Many visitors often ask me what most locals do in Saigon? We go cruising. Cruising the streets of Saigon is what locals do on a daily basis. Besides work, we’re always on the go on our scooters, mopeds and motorbikes in search of something fun to do. Fun in Vietnam has always meant eating, chit-chatting and drinking coffee.
What I’ve found to be one of the most popular crowd pleasers amongst Saigonese (besides coffee and karaoke) are hot pots and shell fish. The reason is that these popular foods are meant to shared, and the bigger the crowd the better. The conversation, the atmosphere, the food; everything seems to be better when there are more people around. I’ve previously written about shell fish so I figure hot pots deserve their moment as well.
Hot pot, also known as ‘steamboat’ in countries such as Thailand, Singapore, the Philippines and China, originated over 1,000 years ago in Mongolia during the Jin Dynasty.

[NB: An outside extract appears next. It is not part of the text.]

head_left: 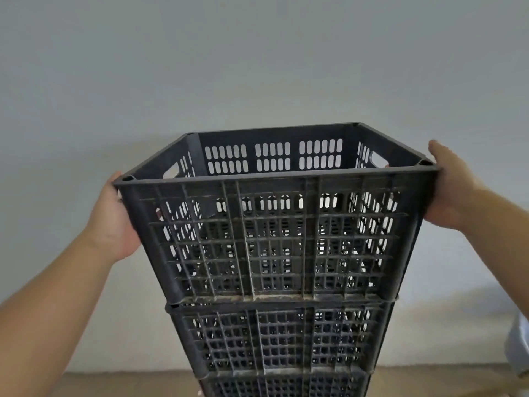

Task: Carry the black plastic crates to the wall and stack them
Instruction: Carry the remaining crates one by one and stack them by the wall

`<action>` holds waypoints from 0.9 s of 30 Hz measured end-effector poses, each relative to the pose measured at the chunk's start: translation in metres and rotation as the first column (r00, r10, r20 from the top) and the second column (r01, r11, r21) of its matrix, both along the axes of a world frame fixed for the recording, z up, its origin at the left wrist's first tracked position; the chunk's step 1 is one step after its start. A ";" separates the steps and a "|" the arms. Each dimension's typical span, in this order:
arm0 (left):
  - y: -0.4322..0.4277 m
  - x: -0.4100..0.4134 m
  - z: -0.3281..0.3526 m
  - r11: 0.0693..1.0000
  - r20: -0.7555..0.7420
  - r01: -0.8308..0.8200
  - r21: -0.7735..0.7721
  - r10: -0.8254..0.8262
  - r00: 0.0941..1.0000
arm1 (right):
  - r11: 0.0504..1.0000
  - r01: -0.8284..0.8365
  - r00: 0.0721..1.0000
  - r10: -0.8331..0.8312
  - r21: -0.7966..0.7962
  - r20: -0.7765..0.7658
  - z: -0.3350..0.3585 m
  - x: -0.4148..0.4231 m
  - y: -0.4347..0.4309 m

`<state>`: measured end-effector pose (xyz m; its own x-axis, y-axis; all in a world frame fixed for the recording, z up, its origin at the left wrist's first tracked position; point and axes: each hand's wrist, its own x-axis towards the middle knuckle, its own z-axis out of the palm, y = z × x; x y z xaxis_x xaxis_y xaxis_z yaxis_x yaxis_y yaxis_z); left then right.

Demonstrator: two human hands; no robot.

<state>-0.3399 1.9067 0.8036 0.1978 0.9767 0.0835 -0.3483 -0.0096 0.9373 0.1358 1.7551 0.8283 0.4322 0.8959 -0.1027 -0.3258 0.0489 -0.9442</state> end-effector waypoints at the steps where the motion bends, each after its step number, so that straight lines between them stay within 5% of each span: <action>1: -0.005 0.001 -0.006 0.999 -0.020 0.010 0.037 -0.010 1.000 | 0.999 0.010 1.000 -0.009 0.040 -0.020 -0.007 -0.004 -0.002; 8: -0.029 0.006 -0.058 0.991 -0.081 -0.058 0.120 0.068 0.994 | 0.976 0.121 0.985 -0.141 0.183 0.101 -0.064 -0.030 -0.015; 15: -0.031 0.008 -0.110 0.959 -0.216 -0.282 -0.009 0.274 0.937 | 0.911 0.393 0.876 -0.412 0.126 0.251 -0.121 -0.060 -0.027; 27: -0.030 0.011 -0.126 0.947 -0.353 -0.322 0.007 0.304 0.885 | 0.898 0.429 0.854 -0.437 0.095 0.282 -0.154 -0.074 -0.031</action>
<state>-0.3293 1.8763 0.6774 -0.1111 0.9937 0.0155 0.0106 -0.0144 0.9998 0.0622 1.7237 0.6746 0.7834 0.6119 0.1089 0.0215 0.1485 -0.9887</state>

Later it was spread to China during the Song Dynasty and also continued during the Mongolian Yuan Dynasty.
A simple metal pot of various seasoned stocks simmering in the centre of the table while ingredients are continuously added to the mix. Nothing is off the cards where hot pots are concerned; seafood, thinly sliced beef, assorted leaves and vegetables, mushrooms, beef balls, fish balls, tofu. Everything is cooked at the table in the broth. Egg noodles or vermicelli are commonly served with the hot pot and, of course, a nice dipping sauce.

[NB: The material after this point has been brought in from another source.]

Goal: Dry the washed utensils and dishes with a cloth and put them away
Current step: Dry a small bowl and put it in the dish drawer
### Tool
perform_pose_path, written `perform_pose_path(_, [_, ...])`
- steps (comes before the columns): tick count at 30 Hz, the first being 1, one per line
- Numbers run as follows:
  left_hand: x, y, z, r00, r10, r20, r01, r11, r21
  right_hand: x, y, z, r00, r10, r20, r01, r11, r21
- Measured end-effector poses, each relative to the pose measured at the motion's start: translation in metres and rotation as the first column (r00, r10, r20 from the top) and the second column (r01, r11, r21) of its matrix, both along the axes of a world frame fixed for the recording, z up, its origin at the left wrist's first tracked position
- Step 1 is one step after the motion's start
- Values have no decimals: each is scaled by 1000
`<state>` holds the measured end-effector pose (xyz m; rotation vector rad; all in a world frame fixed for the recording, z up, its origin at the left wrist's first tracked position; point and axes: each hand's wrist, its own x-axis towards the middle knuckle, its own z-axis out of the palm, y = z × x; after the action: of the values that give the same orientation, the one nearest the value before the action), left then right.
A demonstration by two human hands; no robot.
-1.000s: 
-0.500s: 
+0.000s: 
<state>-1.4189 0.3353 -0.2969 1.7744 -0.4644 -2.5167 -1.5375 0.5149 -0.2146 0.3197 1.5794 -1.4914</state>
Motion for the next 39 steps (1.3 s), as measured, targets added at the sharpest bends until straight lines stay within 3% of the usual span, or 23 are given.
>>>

Here are some notable hot pot places to start your journey:
Lau Dau Ca Dan Ich
99 Chau Van Liem, D5 // 08 3856 5240 //4pm – 10pm
The name literally means ‘fish head hot pot’. This popular place specialises in fish head and is located on Chau Van Liem near Nguyen Trai Street in District 5. It can get very busy in the evenings.
Quan Lau Dong Xuyen
407 Nguyen Chi Thanh, D5 // 08 3856 6376 // 3pm – 11pm
Lau Dong Xuyen offers an assortment of hot pot styles (though mainly Chinese), such as a mushroom loaded option for vegetarians, seafood, Thai (for that extra spicy kick), and a combination of all of the above.
13 Ngo Duc Ke, D1 // 08 3823 9314 // 8am – 10.30pm
This long-standing eatery is popular for both locals and expats for their simple family-style meals in the heart of Ho Chi Minh City. Despite their popularity for large family meals, they also have some outstanding hot pots. One in particular is called lau mam (fermented fish hot pot). You might have to get used to the smell, but believe me… it is good.
See you next month!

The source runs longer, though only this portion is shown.